→ WHAT IS REQUIRED
Go line by line through the records below. Copy whichever lines contain the string "target".

→ MATERIAL PROVIDED
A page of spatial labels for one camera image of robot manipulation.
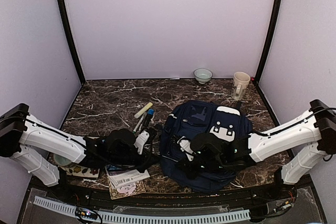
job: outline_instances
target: black mount
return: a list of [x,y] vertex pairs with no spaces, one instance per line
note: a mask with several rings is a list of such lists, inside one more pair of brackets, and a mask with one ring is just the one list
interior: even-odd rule
[[[150,137],[147,143],[151,143],[157,135],[157,130],[146,128]],[[104,168],[112,163],[123,166],[136,166],[137,170],[144,173],[151,165],[157,163],[159,158],[151,153],[151,150],[143,150],[138,154],[138,149],[134,146],[135,135],[128,129],[114,130],[109,136],[98,139],[84,137],[86,141],[85,158],[79,165],[89,168]]]
[[244,170],[256,164],[249,156],[251,149],[248,148],[248,138],[247,135],[227,142],[212,133],[200,133],[190,140],[190,149],[195,153],[193,160],[189,161],[188,158],[184,158],[176,165],[186,173],[189,179],[196,178],[200,172]]
[[0,116],[0,156],[11,157],[20,150],[20,138],[27,130],[25,118],[29,106],[21,103]]
[[[329,108],[320,100],[310,102],[311,111],[318,112]],[[318,141],[317,149],[325,151],[329,155],[336,154],[336,115],[332,110],[325,110],[315,115],[316,125],[321,133],[322,139]]]

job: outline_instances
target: mug handle
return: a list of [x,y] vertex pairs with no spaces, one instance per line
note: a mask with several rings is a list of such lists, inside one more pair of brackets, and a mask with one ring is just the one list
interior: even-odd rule
[[241,85],[241,84],[238,84],[237,89],[236,89],[236,96],[239,96],[239,95],[240,95],[241,88],[242,88],[242,85]]

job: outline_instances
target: cup
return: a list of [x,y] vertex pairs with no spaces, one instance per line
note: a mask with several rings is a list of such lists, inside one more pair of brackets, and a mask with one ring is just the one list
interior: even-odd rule
[[233,87],[231,97],[236,101],[240,101],[250,83],[251,77],[244,72],[235,72],[233,75]]

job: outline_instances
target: white label
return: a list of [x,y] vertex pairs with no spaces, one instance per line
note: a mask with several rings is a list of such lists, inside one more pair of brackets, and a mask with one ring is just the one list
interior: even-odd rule
[[224,106],[219,106],[217,108],[217,111],[222,111],[230,114],[235,114],[235,115],[240,115],[239,110],[236,110],[234,108],[229,108],[229,107],[224,107]]
[[112,174],[109,172],[108,177],[114,188],[120,188],[150,177],[147,170],[144,173],[140,173],[137,170],[129,170],[127,172],[115,172],[115,175]]

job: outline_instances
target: paper
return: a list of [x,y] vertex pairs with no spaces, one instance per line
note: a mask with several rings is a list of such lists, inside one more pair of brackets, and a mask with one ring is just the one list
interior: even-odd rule
[[123,171],[111,165],[106,166],[106,172],[114,188],[120,188],[150,177],[147,170],[144,173],[140,173],[137,170]]

→ YOUR SOLUTION
target: black mount
target: mug handle
target: cup
target: white label
target: paper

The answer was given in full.